I want to show you two very expensive SQL idioms that almost everyone uses. These are not query optimization problems – they are financially expensive patterns of SQL.
These queries don’t do what the user thinks they do, and thus they create subtle bugs. And the bugs cause a lot of trouble, and they’re hard to track down, and much time is spent on them. I’ve been meaning to write about this for a while, but a book I read recently brought this topic up again, so I dug this draft out and finished it.
There is a big problem with LEFT JOIN. Can you think what it is? If not, ask yourself what’s the most confusing thing about SQL? That’s right, it’s NULL. People don’t understand NULL, and even people who do understand it have trouble with it, because it’s ugly and nasty and illogical. And LEFT JOIN introduces NULL into your queries, even when there aren’t any NULLs in your data.
What’s wrong with this query?
select tweedle, dee, dum from table1 left join table2 on table1.foo = table2.foo where bar = 5;
If you don’t see a problem, you’ve just discovered why this is an expensive query pattern. Suppose I rewrote it like this?
select tweedle, dee, dum from table1 left join table2 on table1.foo = table2.foo where table2.bar = 5;
Consider what happens when there is no matching row in table2. SQL fills in the “missing” row with NULL. And what happens then? table2.bar = 5 is unknown (it’s neither true nor false), so that entire row is eliminated from the result.
And as a result, the query is exactly equivalent to an INNER JOIN. Subtle but true; and I see this query pattern over and over again in the real world. A significant amount of the time that I’m asked to do query optimizations (20% of the time? maybe more?), I end up explaining that a LEFT JOIN query doesn’t do what the user thinks it does.
Ironically, COUNT() is one of the few SQL aggregate functions that actually has correct behavior according to the relational model some of the time (but not all of the time). Unfortunately, it has two problems: 1) all the other functions behave incorrectly all of the time according to the relational model, so it’s different, and 2) it has a special-case behavior that many people don’t understand.
To recap briefly, COUNT() has two behaviors. If you say COUNT(expression), then it counts the number of rows in the result for which that expression is not NULL. In other words, it counts the number of values in the result. The other behavior is COUNT(*), which counts the cardinality (number of rows) of the result.
There’s a lot to discuss here, but I want to look at just one thing. Let’s look at the following query:
select user.userid, count(email.subject) from user inner join email on user.userid = email.userid group by user.userid;
What’s happening in that query? There are a few possibilities I see. The most obvious way to translate this query into English is “get the number of conversations for each user.” Except that’s not what it does. It counts the number of emails each user has. If I wanted the number of conversations, I’d need to say “count(distinct email.subject)”. You need the DISTINCT keyword there.

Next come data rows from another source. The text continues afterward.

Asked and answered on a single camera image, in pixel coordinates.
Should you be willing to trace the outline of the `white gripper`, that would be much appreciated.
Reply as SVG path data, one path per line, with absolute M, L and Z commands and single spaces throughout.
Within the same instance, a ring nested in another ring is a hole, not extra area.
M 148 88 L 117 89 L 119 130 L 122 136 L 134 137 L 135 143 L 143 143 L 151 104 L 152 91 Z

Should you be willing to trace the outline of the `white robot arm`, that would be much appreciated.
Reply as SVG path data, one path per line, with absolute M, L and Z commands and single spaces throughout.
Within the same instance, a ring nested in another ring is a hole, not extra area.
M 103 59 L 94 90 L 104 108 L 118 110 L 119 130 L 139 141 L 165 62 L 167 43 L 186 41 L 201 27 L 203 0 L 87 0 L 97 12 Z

I said it counts the number of emails each user has, but it really doesn’t. It actually counts the number of times there is a value in email.subject (e.g. it is NOT NULL). If the column is defined to allow NULL, there might be a difference between the number of values in email.subject and the number of emails! So, if the query’s author really wanted to know the number of emails, the query should be this:
select user.userid, count(*) from user inner join email on user.userid = email.userid group by user.userid;
But what if that’s not what the author of the query meant? There’s no way to really know. There are several possible intended meanings for the query, and there are several different ways to write the query to express those meanings more clearly. But the original query is ambiguous, for a few reasons. And everyone who reads this query afterwards will end up guessing what the original author meant. “I think I can safely change this to…”
This example is meant to be simple, so it doesn’t illustrate perfectly, but I’ve seen lots of cases where many different interpretations are equally reasonable. I often end up being asked to optimize performance for such queries, and again I can only write back to the client “someone needs to tell me what this query is supposed to do, because I can’t figure it out.”
So now you’ve seen two query idioms to avoid, and why to avoid them. And you’ve seen that the problems are really caused by NULL! If you’re interested in exploring this train of thought further, you should get a copy of SQL and Relational Theory by C. J. Date.